### Task details
Print nothing except the line holding "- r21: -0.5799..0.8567" and the lines that come after it in the material below, and leave the pictures out.

### Information provided
---*---
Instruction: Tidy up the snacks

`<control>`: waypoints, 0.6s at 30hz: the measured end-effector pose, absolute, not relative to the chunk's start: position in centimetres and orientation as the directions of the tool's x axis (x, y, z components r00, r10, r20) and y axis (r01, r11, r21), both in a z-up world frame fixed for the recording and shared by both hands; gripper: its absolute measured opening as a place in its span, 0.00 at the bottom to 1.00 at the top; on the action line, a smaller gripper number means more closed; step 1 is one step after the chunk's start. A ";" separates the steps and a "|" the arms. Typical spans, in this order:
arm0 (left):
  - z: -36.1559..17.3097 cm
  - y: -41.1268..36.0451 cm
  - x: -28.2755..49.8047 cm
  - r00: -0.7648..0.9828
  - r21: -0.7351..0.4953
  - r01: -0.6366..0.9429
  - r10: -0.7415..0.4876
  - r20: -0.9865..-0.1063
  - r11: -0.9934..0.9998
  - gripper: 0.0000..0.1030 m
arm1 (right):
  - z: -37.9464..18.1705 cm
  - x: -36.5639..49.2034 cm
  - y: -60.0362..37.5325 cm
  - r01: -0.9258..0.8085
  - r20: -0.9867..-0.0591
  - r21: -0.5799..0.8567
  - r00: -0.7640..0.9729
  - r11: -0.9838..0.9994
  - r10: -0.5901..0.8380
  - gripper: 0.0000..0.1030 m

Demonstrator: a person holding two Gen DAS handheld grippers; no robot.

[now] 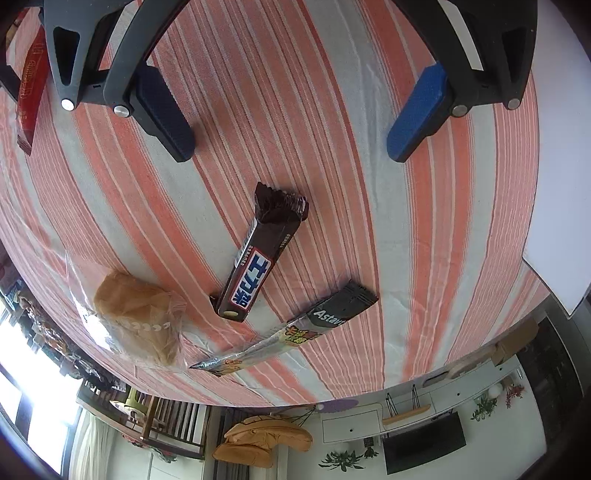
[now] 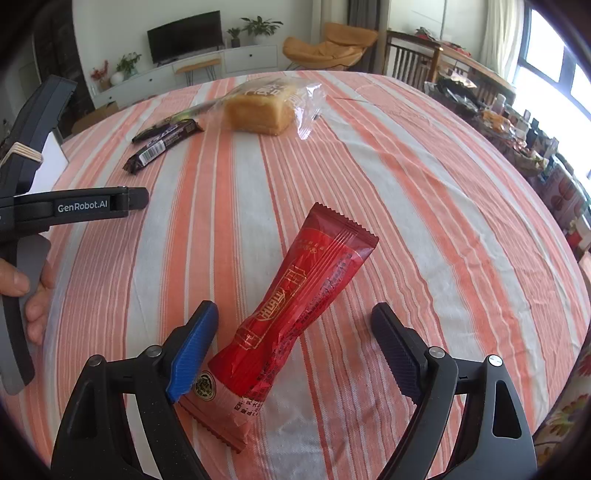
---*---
### Expected answer
  - r21: -0.5799..0.8567
  - r00: -0.7640..0.9729
  - r11: -0.9838..0.9994
  - r10: -0.5901..0.8380
  - gripper: 0.0000..0.1030 m

Demonstrator: a person holding two Gen DAS handheld grippers; no robot.

[now] 
[now] 

This output has been written out in full.